Work to be completed –
Give only the count of lines that contain "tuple" in the material.

Data extract –
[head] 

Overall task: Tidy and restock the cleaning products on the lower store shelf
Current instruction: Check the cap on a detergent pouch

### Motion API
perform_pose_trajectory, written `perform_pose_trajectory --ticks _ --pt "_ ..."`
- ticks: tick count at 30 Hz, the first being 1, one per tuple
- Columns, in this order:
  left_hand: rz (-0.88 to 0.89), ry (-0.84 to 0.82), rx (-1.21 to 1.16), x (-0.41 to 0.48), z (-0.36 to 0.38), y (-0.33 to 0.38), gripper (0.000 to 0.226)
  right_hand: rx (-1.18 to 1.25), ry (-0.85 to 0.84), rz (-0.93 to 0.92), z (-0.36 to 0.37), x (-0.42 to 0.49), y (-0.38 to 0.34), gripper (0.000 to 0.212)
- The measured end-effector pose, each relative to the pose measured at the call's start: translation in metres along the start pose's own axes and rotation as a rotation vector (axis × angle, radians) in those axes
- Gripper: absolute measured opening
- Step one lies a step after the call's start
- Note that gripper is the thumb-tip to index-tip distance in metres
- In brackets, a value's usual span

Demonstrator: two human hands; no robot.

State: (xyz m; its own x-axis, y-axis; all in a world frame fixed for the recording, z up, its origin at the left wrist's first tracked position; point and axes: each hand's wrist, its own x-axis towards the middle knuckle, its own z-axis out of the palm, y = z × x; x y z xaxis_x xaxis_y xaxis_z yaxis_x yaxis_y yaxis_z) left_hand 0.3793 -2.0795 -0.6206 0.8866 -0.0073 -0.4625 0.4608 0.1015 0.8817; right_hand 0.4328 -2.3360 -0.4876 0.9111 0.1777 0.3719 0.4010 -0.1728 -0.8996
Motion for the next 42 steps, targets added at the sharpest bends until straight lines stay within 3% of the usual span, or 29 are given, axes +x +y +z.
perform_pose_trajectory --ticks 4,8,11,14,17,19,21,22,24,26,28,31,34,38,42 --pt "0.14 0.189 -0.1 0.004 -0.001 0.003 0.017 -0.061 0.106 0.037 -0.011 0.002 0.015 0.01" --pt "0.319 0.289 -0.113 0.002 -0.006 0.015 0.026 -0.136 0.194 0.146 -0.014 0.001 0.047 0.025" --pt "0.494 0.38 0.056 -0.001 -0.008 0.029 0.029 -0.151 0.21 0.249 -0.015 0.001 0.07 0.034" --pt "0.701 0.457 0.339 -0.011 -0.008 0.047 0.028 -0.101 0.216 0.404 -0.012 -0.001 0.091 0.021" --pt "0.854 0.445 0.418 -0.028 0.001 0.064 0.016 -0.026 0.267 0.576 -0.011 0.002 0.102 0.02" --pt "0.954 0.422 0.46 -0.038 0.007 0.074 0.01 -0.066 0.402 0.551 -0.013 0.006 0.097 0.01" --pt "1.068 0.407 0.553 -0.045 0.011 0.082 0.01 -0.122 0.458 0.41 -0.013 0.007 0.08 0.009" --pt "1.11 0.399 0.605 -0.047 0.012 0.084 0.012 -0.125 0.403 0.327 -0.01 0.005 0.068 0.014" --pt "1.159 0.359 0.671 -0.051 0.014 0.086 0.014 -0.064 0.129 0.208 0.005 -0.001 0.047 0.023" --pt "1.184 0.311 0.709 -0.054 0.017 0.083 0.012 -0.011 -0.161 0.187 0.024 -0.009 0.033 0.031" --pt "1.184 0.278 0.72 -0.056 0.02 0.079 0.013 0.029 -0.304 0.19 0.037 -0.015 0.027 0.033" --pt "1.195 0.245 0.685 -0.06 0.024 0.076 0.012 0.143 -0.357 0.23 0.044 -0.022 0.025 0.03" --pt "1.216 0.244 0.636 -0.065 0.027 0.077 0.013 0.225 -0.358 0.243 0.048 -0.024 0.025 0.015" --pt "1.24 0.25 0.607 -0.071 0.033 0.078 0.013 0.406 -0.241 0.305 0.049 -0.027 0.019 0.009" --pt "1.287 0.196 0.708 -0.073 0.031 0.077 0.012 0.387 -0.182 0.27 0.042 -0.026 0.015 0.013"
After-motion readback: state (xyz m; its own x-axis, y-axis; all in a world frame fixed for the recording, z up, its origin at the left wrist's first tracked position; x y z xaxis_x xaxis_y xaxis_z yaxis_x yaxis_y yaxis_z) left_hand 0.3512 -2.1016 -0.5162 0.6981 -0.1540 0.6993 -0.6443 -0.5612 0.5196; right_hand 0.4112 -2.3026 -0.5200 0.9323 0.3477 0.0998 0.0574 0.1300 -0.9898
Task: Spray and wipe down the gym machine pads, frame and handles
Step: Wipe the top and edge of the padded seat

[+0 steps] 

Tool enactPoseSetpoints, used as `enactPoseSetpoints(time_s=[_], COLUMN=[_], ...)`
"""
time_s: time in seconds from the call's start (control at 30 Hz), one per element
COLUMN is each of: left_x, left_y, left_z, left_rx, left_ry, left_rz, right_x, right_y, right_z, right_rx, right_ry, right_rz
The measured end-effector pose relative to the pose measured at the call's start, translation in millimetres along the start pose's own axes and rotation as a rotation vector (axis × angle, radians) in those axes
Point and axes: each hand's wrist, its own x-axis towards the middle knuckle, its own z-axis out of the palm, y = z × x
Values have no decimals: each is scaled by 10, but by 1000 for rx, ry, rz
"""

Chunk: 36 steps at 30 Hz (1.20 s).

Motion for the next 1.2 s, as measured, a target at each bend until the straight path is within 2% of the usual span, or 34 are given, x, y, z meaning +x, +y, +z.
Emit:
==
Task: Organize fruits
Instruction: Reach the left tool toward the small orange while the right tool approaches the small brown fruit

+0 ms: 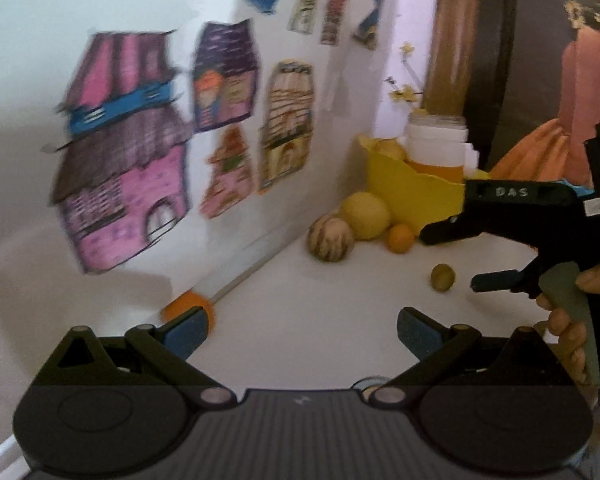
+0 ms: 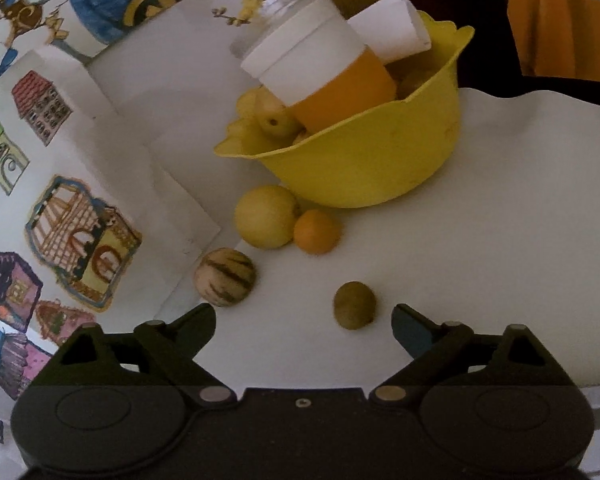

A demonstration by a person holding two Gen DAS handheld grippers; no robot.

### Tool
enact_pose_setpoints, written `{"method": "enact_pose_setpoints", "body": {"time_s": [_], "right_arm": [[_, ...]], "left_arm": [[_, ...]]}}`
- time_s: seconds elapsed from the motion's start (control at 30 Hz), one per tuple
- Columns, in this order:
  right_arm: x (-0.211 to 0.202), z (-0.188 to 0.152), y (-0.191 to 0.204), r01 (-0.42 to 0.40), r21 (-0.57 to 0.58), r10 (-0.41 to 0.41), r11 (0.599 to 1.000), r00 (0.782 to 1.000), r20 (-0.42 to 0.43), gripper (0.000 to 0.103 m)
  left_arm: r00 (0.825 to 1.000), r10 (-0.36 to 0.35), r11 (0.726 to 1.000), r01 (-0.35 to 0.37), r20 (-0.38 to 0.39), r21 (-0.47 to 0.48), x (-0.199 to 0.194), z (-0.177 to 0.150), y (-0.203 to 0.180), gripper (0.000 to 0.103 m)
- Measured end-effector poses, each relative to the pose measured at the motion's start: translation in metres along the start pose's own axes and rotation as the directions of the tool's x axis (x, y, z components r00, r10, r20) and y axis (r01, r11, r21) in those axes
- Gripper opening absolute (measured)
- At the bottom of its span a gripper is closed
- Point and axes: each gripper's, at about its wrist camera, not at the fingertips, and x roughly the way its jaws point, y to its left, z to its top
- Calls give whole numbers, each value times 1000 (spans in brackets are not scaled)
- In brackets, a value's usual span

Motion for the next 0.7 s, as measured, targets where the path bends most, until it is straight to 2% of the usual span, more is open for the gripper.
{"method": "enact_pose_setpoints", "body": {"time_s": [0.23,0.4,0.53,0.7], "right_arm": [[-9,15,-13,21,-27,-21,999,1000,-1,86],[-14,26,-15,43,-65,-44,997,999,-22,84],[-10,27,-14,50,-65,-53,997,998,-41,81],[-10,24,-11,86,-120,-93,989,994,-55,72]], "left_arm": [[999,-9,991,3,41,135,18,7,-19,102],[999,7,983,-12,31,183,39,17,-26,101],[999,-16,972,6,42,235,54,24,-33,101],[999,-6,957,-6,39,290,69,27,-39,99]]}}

Written answer –
2